The rejection reaction after organ transplantation is mediated by T lymphocytes and NK cells, among others. After recognition of an allogeneic target cell through the binding of various receptors to specific ligands, a signaling cascade is triggered in these effector cells, which leads to the activation of these effector cells via a phosphorylation chain and the influx of calcium (Ca++). This leads to a series of effector functions, including cytotoxicity, i.e. the release of cytotoxic molecules through degranulation, as well as the expression of cytokines and chemokines. Some immunosuppressive drugs now target this Ca-mediated signal transduction, whereby the mechanisms of calcineurin inhibitors, CNI, such as cyclosporin A (CsA) and tacrolimus (FK506) are best studied for T cells, followed by mTOR inhibitors such as rapamycin or everolimus.
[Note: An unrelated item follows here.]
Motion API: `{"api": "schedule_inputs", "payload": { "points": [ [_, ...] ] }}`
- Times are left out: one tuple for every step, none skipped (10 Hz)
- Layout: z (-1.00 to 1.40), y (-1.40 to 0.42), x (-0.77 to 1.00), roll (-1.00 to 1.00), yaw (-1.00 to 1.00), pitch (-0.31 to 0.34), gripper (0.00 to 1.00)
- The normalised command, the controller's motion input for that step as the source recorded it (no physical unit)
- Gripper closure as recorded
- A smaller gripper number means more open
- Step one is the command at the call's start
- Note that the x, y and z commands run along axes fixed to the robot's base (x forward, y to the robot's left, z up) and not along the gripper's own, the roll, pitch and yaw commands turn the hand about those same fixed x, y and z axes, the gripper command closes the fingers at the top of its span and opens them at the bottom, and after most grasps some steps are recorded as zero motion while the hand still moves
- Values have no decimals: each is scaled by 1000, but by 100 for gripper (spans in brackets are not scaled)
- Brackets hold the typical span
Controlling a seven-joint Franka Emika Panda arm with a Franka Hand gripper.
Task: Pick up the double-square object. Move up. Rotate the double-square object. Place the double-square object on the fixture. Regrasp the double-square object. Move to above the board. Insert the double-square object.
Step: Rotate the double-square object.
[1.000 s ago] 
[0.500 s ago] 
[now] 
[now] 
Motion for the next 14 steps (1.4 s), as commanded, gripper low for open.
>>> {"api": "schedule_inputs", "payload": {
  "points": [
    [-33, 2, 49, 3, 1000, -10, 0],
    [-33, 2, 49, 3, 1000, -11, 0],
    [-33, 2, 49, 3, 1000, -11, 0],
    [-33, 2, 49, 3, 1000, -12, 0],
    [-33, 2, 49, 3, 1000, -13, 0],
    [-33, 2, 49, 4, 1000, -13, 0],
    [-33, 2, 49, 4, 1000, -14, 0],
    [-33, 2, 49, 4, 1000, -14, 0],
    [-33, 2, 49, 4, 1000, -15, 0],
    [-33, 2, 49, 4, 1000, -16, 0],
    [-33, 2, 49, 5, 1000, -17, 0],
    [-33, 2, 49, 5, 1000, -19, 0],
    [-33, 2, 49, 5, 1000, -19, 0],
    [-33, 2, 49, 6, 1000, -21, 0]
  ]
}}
The suppressive effect is achieved by these drugs binding to the calcineurin/FKBP12 complex and blocking the dephosphorylation of the NFAT transcription factor NFAT and thus its translocation into the nucleus, thereby stopping NFAT-dependent gene expression of target genes such as pro-inflammatory cytokines like IL-2 and IFN-g.

 

The systemic influence of immunosuppressive drugs on the composition of lymphocytes in the peripheral blood is being investigated in various cohorts, including kidney transplant patients. It was clearly shown that the number of CD8+CD3+ T cells was significantly reduced in patients receiving CsA-mediated immunosuppression compared to healthy volunteers and patients with Tac/sirolimus-mediated (T/S) immunosuppression (Fig. 2). In addition, B cells and NK cells also showed reduced representation in peripheral blood in immunosuppressed kidney recipients. Our current work on the differences in the mode of action of CNI versus mTOR inhibitors specifically on NK cells has also shown that CNI, but not mTOR inhibitors, almost completely suppress NK cell activation, both at the receptor level and at the level of NFAT-induced gene expression.

 

An important long-term goal of our research activities in the field of immunosuppression is to determine the individual immune status of patients after organ or stem cell transplantation or tumour patients as precisely as possible and thus to be able to optimize therapeutic intervention - in the sense of "precision medicine", which uses the fundamental immunological principles for the optimization of patient treatment.